Hello,
We are using a imx8qm on a custom board we created using TJA11454ATK/FD (x2) and TJA1042TK/3 for the can transceivers. I implemented a set of throughput tests (using pytests) for all interfaces and bitrates. We are using Yocto (Scarthgap) with kernel version 6.6.28 from Freescale. All can interfaces use the flexcan driver. The software for the setup uses cangen and candump to generate and capture the traffic.
candump -tz -T1700 can1 2>/dev/null 1>/tmp/canlog &
cangen -n10000 can1 -I123 -L8 -Di -g0 -p1
Rationale for some of the parameters:
For the physical setup, we have 7 can nodes on the line, with both end terminated with 120Ohm resistor. The nodes are either the transceivers from above or PEAK CANFD adapters. The cable is twisted pair and it has a length of smaller than one meter. Finally the PEAK CANFD adapters are connected the a regular PC. For these tests that I am referencing all nodes but two (the ones involved in the test) are off.

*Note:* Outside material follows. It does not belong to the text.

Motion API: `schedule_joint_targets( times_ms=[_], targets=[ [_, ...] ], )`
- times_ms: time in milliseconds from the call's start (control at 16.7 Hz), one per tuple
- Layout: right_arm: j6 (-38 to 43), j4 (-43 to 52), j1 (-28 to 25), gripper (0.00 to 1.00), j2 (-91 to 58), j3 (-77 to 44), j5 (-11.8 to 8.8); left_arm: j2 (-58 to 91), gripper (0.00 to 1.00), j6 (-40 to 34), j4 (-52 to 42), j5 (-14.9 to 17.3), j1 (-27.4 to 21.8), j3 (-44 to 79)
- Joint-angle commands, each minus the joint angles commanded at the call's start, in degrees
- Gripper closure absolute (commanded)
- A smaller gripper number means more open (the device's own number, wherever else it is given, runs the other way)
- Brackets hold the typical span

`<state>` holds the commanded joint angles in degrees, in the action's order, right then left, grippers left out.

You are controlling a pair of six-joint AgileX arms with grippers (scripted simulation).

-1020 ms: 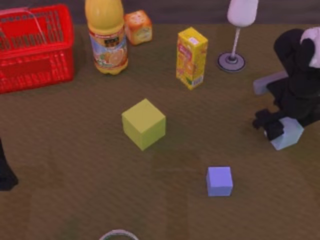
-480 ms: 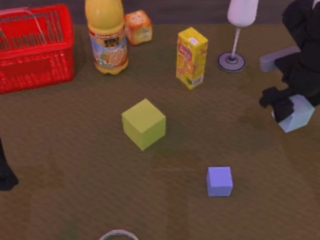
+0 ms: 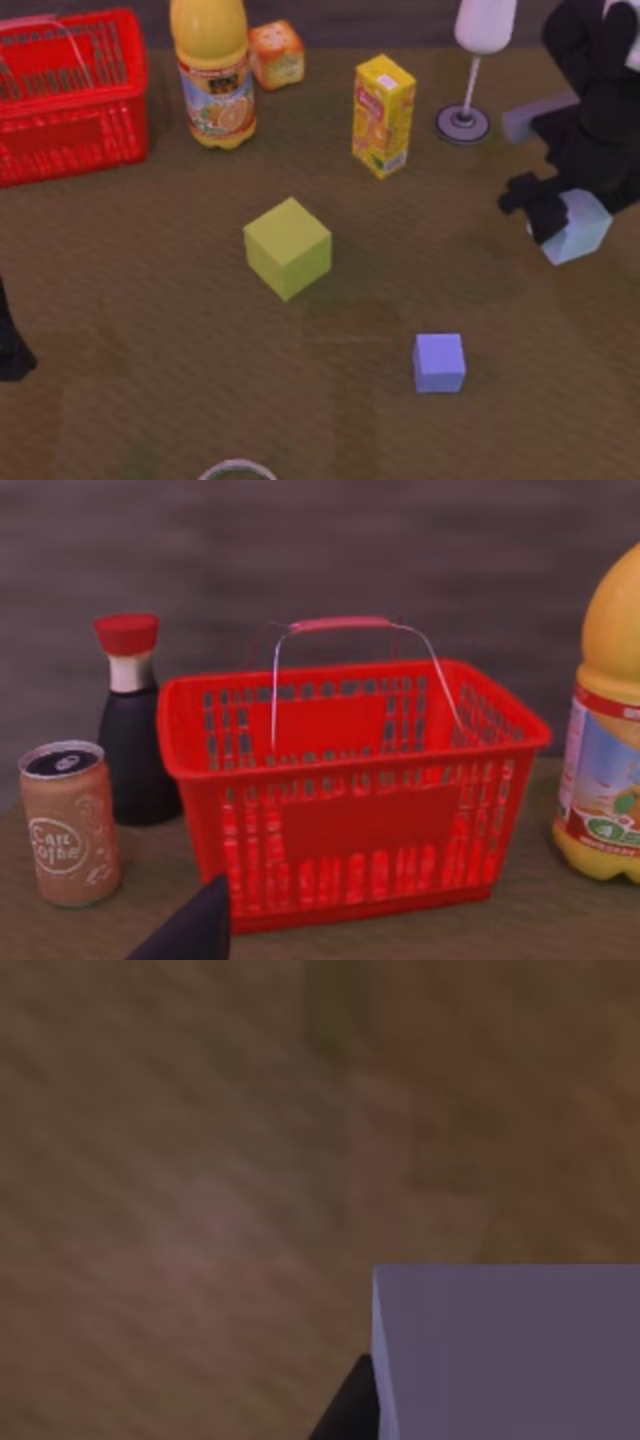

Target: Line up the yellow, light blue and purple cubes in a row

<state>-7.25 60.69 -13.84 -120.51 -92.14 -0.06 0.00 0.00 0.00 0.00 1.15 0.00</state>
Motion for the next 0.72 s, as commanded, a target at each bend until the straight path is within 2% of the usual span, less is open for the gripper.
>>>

(Hope I didn't forget any important information on the setup)
When I run the tests across all interfaces, bitrates (25k, 50k, 100k, 125k, 250k, 1M) and dbitrates(1M, 2M, 5M), I have noticed that a specific subset of tests is having problems. The tests run in both directions (send, recv - from the perspective of the board). When the board is the sender all combinations of tests work fine (this is also why I don't expect the issue to be related to cabling). However when the board is receiving traffic the tests with a dbitrate of [2M, 5M] (bitrate [25K, 50k] for all interfaces [can0, can1, can2] most likely not relevant but it's good to mention) seem to sometimes fail.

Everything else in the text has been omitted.